Trzeba odwrócić uwagę wyborców od prawdziwych problemów, które domagają się rozwiązania, trzeba sprawić, by ludzie zapomnieli o licznych aferach, wpadkach, niekompetencji ministrów i niespełnionych obietnicach. Jak długo też można zajmować naszą uwagę sprawą tragicznie zmarłej Madzi z Sosnowca?
Na kłopoty ojciec Rydzyk. To już było wiele razy przećwiczone. Tym razem zaczęła akcję "Gazeta Wyborcza" artykułem "Komornik za słaby na ojca Rydzyka". Rzecz dotyczy 3,5 tys. zł kary zasądzonej dyrektorowi Radia Maryja za prowadzenie w swych mediach nielegalnej – zdaniem sądu – zbiórki pieniężnej na odwierty geotermalne w Toruniu. Kwota ta (ponad 4,7 tys. zł wraz z kosztami sądowymi i odsetkami) nie została wpłacona w terminie, co było przyczyną wywołania skandalu przez organ Michnika. Rodzi się refleksja: czy o. Tadeusz Rydzyk miał możliwość uregulowania należności, jeśli jako zakonnik nie posiada dochodów i własności prywatnej.
Wiemy już dzisiaj, że rachunek został zapłacony przez posłankę PiS Annę Sobecką; to powinno zakończyć sprawę. Zapewne tak się nie stanie: propagandowa akcja neoliberałów, pełna kłamstw, zniekształceń i manipulacji, dopiero ruszyła. Wojciech Maziarski, były już redaktor naczelny "Newsweeka" zdążył jeszcze napisać: "Najwyższy czas, by w kontaktach z Tadeuszem Rydzykiem państwo polskie zastosowało zasadę: zero tolerancji". Przyczyną miałoby być to, że "Tadeusz Rydzyk od lat prowadzi wojnę przeciw polskiej demokracji". Już sam tytuł "Wojna rydzyko – polska" świadczy, iż znaczna część naszych 'elit’ w realizacji swych celów posuwa się do wykorzystania wszelkich chwytów propagandowych łącznie z sowieckim PR-em.

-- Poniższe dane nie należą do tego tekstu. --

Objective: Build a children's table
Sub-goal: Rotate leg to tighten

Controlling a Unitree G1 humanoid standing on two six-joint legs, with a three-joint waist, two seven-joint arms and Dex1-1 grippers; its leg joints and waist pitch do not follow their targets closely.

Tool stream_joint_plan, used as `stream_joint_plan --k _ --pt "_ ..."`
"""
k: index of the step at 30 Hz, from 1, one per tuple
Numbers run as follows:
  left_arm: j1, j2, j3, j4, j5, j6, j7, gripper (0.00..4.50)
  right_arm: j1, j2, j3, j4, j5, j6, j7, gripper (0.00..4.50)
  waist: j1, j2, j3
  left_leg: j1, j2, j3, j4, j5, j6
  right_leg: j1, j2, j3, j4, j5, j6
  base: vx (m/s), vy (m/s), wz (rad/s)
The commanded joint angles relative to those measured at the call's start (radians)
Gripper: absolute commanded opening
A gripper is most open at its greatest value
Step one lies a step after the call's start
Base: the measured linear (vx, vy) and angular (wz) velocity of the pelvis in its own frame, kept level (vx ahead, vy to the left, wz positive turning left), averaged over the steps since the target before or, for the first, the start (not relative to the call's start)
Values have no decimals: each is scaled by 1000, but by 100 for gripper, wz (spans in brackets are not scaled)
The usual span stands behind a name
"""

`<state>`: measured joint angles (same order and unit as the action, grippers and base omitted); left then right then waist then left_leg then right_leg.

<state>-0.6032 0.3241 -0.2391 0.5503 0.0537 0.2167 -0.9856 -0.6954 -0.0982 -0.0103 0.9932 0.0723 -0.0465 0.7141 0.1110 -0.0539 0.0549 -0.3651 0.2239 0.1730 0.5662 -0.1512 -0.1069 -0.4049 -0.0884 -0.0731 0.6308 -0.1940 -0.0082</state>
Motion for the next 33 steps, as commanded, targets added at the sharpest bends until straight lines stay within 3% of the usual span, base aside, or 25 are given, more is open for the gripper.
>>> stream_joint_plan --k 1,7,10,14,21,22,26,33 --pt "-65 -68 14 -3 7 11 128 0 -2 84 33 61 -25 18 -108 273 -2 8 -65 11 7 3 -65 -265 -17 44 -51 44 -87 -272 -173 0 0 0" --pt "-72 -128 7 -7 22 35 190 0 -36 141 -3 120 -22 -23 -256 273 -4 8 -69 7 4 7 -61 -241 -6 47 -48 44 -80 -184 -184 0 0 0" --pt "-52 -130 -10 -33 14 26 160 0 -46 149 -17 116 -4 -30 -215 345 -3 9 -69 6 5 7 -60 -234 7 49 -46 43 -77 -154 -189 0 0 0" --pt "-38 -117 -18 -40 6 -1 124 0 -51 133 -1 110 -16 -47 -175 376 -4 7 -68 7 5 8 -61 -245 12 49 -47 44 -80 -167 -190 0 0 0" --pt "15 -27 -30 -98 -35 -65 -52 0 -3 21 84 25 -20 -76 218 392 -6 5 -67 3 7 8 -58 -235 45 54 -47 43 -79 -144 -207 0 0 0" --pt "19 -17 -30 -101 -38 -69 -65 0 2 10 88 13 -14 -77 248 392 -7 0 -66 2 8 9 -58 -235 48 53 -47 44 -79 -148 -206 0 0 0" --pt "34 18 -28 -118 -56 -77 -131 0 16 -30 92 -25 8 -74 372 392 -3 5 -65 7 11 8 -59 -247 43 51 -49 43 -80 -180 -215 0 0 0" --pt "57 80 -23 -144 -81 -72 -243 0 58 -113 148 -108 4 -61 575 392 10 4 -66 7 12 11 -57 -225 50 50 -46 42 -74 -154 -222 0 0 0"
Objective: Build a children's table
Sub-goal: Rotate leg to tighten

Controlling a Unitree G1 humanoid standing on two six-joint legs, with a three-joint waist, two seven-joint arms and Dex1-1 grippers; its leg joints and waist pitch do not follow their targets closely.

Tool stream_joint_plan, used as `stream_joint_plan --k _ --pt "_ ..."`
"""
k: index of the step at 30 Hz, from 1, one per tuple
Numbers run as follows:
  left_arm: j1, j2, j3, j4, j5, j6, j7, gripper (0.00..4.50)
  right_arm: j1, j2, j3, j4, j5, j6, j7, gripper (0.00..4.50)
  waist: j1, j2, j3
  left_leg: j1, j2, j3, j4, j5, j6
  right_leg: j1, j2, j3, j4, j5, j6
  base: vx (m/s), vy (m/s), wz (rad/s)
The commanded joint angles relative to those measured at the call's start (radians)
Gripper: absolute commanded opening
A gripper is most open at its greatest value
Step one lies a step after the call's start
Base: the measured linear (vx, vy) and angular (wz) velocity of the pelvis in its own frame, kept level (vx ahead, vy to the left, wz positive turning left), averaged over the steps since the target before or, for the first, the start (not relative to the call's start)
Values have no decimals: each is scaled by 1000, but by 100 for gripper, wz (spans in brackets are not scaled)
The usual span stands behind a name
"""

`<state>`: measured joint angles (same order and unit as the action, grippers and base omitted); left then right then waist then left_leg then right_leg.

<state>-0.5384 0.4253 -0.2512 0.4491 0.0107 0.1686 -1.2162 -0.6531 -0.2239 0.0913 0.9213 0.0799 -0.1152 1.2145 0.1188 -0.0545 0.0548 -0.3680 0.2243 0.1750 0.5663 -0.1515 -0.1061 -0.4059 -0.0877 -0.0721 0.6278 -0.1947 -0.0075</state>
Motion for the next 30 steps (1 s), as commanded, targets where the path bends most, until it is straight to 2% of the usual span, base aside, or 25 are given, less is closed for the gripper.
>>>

Wtóruje "Newsweekowi" Stefan Niesiołowski, który trafnie – jak dotąd – odczytuje potrzeby Donalda Tuska i jego ekipy. "W Polsce nie ma antyklerykalizmu – twierdzi poseł PO. – Mówię tu o pewnej kategorii. Rydzyk obsługuje kadzielnicę kłamstwa. To bluźnierstwo, żeby takie coś (Radio Maryja – przypis mój) nazywać imieniem Matki Boskiej. (…) Ciężką cenę zapłaci Kościół za to, że jego znacząca część popiera tę instytucję".
Można by dodać jeszcze 'naukowe’ badania’, z których wynika, że Apel Jasnogórski w TV Trwam jest oglądany tylko przez około 39 tys. widzów, oraz raport zespołu prof. Krzemińskiego orzekający, iż w relacjonowaniu wydarzeń z 11 listopada ub.r. najbardziej bezstronna była telewizja publiczna, podczas gdy TV Trwam nie potrafiła zachować obiektywizmu w ocenie (lewackiej) kontrmanifestacji.
Manipuluje establishment, obraża, zniekształca nazwiska i przypisuje sobie koncesję na polskość. Bada, na ile pozwolimy. – Nie możemy ulegać tym manipulacjom. Trzeba powtarzać jednoznacznie i stale swoje NIE; w końcu runie ten system oparty na nienawiści, kłamstwie i podłości.